• Task details:
Where a line below includes the word "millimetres", copy that line.

-- Exercise data follows --

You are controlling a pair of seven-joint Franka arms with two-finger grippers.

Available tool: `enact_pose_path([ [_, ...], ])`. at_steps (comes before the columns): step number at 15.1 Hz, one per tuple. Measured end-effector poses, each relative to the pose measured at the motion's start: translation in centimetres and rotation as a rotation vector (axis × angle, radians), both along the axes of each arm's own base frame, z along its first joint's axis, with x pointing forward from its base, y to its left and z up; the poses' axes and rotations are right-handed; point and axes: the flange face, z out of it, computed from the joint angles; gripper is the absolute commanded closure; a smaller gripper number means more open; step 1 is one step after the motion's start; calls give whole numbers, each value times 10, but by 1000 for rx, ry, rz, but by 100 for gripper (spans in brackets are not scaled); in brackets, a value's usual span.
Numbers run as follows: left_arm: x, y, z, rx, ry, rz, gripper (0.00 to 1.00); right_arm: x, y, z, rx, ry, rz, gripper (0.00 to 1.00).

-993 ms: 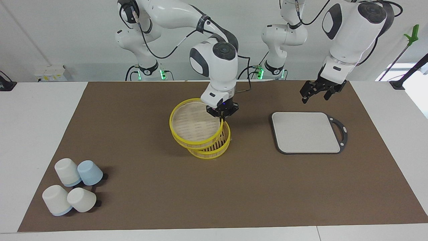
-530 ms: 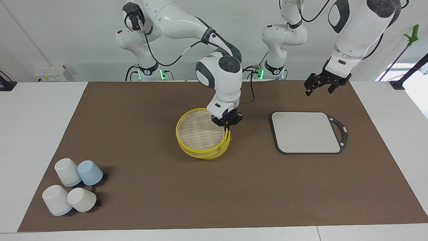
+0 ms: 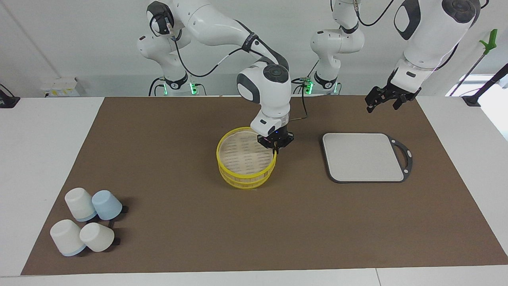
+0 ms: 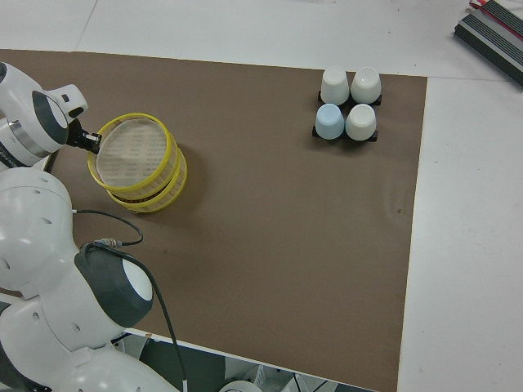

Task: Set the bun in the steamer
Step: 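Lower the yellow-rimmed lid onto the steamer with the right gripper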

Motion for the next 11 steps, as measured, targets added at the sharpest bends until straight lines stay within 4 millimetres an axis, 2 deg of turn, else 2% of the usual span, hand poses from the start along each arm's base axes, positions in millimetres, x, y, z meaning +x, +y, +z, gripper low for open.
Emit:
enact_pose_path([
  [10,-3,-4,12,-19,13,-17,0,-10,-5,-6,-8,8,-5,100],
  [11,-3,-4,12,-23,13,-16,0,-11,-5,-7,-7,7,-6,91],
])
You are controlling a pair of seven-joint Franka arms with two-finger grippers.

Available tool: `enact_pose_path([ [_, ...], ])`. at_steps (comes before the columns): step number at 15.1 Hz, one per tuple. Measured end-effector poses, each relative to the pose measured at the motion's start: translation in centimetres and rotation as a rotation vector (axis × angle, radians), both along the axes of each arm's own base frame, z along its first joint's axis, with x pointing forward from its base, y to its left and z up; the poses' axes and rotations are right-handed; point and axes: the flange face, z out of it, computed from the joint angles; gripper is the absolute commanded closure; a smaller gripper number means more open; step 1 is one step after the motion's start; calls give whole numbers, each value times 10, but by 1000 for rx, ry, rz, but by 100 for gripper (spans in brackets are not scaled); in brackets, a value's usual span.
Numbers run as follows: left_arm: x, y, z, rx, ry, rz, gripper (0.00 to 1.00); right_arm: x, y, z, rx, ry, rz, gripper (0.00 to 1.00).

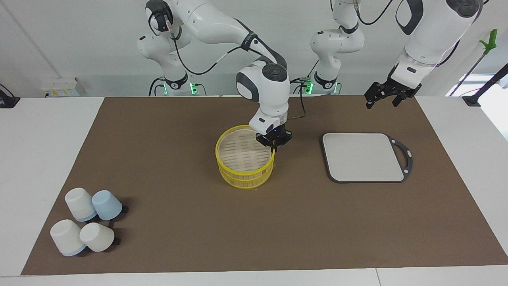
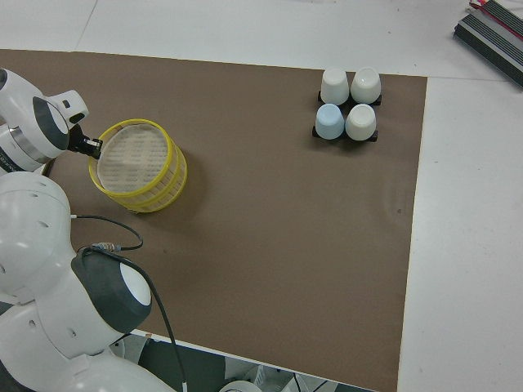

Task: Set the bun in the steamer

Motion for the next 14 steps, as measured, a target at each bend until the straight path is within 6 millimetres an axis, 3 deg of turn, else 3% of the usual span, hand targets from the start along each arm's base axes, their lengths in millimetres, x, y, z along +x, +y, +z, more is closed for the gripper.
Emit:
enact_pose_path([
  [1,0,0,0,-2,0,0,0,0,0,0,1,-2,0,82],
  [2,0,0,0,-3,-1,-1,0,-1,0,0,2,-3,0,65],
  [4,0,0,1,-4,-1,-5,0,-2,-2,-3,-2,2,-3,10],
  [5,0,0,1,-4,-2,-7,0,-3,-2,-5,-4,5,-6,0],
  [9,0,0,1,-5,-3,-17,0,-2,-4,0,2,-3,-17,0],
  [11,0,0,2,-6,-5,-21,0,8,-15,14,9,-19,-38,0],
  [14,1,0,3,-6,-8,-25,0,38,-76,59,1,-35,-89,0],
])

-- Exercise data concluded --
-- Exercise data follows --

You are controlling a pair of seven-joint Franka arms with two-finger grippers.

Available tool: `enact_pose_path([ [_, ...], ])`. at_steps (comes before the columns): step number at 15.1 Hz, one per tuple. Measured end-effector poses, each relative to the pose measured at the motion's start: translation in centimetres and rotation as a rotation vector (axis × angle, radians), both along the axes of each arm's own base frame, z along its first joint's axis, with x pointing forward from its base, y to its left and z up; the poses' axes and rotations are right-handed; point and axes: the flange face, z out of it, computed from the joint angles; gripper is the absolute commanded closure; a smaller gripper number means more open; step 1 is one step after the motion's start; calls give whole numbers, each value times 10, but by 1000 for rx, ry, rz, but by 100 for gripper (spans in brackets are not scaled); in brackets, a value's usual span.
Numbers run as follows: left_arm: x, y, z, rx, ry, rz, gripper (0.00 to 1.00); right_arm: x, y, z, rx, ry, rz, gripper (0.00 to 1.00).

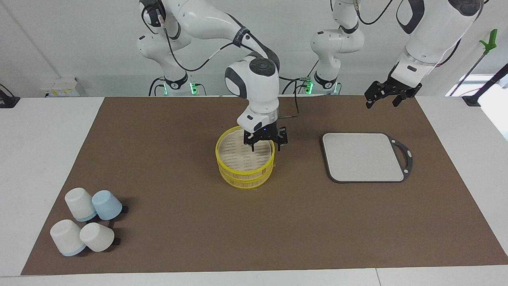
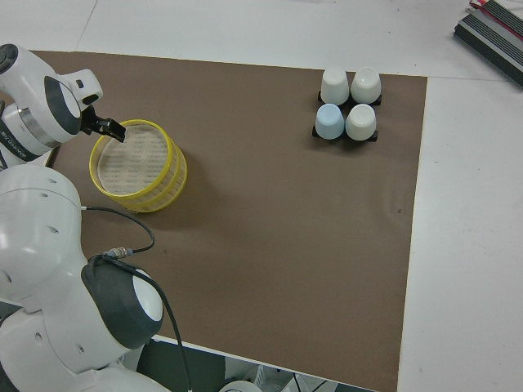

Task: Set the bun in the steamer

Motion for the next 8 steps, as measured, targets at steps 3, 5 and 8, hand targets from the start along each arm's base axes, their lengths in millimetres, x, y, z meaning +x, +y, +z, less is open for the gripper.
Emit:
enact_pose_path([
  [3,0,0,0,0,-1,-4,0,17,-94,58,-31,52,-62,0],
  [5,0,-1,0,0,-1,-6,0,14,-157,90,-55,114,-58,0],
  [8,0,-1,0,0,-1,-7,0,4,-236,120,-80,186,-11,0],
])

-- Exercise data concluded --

• Solution for this task:
Motion for the next 11 steps, as measured, targets added at the sharpest bends until straight lines stay within 4 millimetres an axis, 2 deg of turn, else 2% of the usual span, hand poses from the start along each arm's base axes, positions in millimetres, x, y, z meaning +x, +y, +z, gripper low for open.
Motion for the next 14 steps, as measured, a target at each bend until the straight path is within 6 millimetres an axis, 3 deg of turn, else 3% of the usual span, hand targets from the start along each arm's base axes, their lengths in millimetres, x, y, z along +x, +y, +z, more is closed for the gripper.
Motion for the next 8 steps, as measured, targets at steps 3, 5 and 8, hand targets from the start along each arm's base axes, their lengths in millimetres, x, y, z meaning +x, +y, +z, less is open for the gripper.

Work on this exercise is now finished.